TASK OBJECTIVE:
Only one stretch of the records below should be repeated. It starts with the line containing "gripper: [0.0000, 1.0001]" and goes on through the line containing "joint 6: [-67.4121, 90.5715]", exactly as written.

RECORDS FOR THE TASK:
_ _ _ _

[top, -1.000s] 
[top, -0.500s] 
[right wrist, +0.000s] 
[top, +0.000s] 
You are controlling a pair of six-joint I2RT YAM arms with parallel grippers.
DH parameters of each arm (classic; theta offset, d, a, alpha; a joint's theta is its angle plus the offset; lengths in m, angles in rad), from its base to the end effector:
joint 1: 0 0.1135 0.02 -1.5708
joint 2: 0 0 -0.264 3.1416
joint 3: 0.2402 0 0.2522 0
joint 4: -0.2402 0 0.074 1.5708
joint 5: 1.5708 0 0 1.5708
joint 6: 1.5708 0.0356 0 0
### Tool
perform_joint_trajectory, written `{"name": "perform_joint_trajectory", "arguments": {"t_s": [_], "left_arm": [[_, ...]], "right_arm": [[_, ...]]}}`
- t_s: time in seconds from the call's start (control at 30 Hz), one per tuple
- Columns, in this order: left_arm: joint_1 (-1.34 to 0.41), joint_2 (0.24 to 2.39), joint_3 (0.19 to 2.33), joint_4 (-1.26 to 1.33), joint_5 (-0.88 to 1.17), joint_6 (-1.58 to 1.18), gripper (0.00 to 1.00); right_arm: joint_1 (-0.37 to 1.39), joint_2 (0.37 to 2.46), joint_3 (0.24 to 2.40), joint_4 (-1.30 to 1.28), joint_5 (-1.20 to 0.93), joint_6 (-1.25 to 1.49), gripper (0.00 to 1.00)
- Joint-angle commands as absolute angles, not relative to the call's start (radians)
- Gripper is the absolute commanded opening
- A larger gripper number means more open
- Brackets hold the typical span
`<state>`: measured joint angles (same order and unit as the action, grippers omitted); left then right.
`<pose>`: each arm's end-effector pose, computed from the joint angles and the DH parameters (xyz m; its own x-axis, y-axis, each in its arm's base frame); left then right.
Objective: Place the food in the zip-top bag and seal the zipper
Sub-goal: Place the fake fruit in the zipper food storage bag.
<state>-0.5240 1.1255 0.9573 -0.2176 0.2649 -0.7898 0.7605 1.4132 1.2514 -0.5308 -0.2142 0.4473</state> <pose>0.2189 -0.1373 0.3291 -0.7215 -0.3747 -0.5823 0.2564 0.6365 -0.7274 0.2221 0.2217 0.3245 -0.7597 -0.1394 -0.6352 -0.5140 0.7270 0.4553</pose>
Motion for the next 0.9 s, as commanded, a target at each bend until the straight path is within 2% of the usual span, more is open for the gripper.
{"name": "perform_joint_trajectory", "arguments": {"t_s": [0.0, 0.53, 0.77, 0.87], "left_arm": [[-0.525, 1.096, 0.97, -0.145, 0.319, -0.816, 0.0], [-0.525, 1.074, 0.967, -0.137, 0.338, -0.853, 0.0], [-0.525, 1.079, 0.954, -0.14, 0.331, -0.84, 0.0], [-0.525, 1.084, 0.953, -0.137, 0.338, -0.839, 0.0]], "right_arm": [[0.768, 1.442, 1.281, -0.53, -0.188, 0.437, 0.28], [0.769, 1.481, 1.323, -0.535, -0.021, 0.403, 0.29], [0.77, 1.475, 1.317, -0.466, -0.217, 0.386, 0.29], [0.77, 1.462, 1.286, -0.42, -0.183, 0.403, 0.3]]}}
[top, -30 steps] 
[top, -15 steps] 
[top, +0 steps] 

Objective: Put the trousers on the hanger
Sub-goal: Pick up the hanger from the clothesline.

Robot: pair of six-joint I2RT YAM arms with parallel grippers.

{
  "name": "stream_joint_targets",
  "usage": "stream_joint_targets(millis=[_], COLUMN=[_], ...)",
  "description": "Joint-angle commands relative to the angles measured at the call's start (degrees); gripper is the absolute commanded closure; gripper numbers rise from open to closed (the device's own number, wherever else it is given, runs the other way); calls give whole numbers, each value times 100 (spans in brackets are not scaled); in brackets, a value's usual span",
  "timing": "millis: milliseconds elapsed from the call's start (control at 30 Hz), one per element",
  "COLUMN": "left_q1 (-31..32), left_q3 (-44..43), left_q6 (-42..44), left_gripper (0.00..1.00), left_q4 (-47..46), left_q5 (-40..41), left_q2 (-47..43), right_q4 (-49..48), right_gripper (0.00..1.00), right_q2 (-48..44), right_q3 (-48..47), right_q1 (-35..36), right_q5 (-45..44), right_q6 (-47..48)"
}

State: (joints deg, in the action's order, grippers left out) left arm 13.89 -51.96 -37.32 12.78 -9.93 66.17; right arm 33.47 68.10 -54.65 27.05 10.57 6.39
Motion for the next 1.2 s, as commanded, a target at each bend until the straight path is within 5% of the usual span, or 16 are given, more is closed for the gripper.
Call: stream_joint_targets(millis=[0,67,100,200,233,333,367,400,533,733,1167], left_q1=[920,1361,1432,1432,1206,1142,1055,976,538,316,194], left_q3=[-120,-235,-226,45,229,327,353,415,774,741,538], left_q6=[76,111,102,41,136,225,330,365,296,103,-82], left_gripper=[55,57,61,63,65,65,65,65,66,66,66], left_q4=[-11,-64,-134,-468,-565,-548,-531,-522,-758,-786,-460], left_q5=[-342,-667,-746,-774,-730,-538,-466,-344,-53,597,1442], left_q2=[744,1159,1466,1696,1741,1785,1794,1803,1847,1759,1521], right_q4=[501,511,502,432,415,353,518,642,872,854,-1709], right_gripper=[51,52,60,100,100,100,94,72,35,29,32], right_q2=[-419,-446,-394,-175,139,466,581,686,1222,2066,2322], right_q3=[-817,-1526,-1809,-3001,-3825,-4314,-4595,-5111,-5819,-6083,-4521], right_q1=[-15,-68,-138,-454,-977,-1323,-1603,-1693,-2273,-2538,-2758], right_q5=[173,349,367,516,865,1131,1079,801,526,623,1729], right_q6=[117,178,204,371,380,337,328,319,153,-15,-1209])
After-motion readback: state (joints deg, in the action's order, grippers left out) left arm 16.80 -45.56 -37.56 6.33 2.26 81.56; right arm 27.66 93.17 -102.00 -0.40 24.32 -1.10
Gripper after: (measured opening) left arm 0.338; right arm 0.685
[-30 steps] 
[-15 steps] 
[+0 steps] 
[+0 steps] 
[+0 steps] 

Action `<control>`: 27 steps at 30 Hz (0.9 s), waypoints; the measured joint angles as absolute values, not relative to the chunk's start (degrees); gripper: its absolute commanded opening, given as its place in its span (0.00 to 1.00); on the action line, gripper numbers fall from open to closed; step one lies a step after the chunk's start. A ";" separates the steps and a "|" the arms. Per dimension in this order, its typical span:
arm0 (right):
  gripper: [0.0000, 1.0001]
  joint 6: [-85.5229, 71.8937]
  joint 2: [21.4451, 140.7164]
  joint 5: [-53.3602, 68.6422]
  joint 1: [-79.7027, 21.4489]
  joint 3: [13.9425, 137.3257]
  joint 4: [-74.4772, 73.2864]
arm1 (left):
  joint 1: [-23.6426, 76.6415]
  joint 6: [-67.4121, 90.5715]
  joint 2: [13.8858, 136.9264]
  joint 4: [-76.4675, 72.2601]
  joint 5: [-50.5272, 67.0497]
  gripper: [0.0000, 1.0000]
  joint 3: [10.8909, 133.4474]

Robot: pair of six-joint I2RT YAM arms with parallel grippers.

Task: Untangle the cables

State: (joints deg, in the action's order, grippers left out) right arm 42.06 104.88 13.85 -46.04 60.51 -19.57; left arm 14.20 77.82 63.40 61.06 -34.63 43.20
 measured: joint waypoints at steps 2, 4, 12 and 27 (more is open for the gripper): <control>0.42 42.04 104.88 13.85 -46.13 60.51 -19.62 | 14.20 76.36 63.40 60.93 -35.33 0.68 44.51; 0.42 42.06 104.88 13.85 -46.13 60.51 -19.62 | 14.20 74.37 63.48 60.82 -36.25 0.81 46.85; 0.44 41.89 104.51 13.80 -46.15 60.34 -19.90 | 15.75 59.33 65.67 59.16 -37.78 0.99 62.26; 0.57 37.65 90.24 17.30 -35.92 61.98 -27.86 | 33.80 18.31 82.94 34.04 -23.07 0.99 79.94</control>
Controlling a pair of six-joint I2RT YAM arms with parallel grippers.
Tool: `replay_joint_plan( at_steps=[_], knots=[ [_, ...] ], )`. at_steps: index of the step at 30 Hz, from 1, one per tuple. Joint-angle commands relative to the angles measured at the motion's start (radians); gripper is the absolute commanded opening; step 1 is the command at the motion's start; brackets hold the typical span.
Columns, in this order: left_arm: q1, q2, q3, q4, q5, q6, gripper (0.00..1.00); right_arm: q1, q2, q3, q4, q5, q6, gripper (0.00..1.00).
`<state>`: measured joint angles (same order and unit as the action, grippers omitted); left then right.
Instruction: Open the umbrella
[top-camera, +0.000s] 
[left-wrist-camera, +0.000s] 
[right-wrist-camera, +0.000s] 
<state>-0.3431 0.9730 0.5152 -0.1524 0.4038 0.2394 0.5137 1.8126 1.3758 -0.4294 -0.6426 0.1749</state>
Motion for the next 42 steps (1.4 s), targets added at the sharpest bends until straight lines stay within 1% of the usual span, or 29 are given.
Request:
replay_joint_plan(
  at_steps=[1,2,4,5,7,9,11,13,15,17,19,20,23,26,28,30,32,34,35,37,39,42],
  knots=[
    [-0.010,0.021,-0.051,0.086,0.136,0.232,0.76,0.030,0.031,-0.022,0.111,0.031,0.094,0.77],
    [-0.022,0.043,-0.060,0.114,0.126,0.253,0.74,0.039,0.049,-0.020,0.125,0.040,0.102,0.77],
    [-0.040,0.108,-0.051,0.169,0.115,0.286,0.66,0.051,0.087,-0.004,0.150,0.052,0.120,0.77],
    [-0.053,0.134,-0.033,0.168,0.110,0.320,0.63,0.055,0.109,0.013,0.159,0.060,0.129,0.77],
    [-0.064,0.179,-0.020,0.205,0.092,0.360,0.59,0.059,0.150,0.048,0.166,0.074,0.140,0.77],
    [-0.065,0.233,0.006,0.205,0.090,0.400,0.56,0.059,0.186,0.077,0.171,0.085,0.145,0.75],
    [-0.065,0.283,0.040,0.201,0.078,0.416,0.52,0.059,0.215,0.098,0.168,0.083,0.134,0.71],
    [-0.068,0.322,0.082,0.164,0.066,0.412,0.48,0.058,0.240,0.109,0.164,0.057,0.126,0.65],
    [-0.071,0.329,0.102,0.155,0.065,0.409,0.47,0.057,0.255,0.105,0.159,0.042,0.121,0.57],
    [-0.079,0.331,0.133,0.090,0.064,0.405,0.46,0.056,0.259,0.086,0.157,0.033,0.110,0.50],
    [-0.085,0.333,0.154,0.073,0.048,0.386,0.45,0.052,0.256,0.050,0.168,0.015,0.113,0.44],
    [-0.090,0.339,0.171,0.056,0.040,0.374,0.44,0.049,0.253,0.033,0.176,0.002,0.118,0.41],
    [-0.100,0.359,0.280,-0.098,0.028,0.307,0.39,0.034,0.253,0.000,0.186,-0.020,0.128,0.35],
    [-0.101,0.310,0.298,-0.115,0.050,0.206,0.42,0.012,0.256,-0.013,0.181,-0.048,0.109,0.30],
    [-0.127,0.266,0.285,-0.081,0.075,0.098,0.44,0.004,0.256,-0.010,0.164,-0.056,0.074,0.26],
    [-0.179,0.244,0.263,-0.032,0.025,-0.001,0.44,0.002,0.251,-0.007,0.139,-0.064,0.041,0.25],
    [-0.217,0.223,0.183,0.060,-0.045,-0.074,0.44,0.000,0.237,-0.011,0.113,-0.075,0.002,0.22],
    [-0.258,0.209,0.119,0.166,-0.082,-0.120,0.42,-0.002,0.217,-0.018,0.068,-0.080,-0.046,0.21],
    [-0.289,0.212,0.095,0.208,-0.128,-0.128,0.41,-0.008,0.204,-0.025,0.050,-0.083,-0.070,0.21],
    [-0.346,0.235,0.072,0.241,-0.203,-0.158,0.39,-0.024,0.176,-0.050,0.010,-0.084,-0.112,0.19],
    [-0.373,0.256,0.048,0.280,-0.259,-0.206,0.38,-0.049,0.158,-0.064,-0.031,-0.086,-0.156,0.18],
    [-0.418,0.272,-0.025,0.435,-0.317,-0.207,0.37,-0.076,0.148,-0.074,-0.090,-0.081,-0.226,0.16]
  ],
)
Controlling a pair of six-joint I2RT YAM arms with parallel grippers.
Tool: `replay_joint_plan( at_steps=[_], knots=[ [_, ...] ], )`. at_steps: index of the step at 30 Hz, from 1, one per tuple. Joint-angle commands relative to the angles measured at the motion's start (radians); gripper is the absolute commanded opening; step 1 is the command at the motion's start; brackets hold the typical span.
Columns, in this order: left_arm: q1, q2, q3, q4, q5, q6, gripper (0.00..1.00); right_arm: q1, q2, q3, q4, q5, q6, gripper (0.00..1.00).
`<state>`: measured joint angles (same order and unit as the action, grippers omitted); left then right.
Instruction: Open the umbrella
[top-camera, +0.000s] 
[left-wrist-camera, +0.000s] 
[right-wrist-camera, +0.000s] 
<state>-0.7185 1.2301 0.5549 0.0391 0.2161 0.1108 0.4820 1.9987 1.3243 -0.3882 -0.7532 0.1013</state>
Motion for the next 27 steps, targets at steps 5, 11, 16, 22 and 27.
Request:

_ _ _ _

RESULT OF THE EXERCISE:
  gripper: [0.0000, 1.0001]
  joint 6: [-85.5229, 71.8937]
  joint 2: [21.4451, 140.7164]
  joint 5: [-53.3602, 68.6422]
  joint 1: [-79.7027, 21.4489]
  joint 3: [13.9425, 137.3257]
  joint 4: [-74.4772, 73.2864]
arm1 (left):
  joint 1: [-23.6426, 76.6415]
  joint 6: [-67.4121, 90.5715]

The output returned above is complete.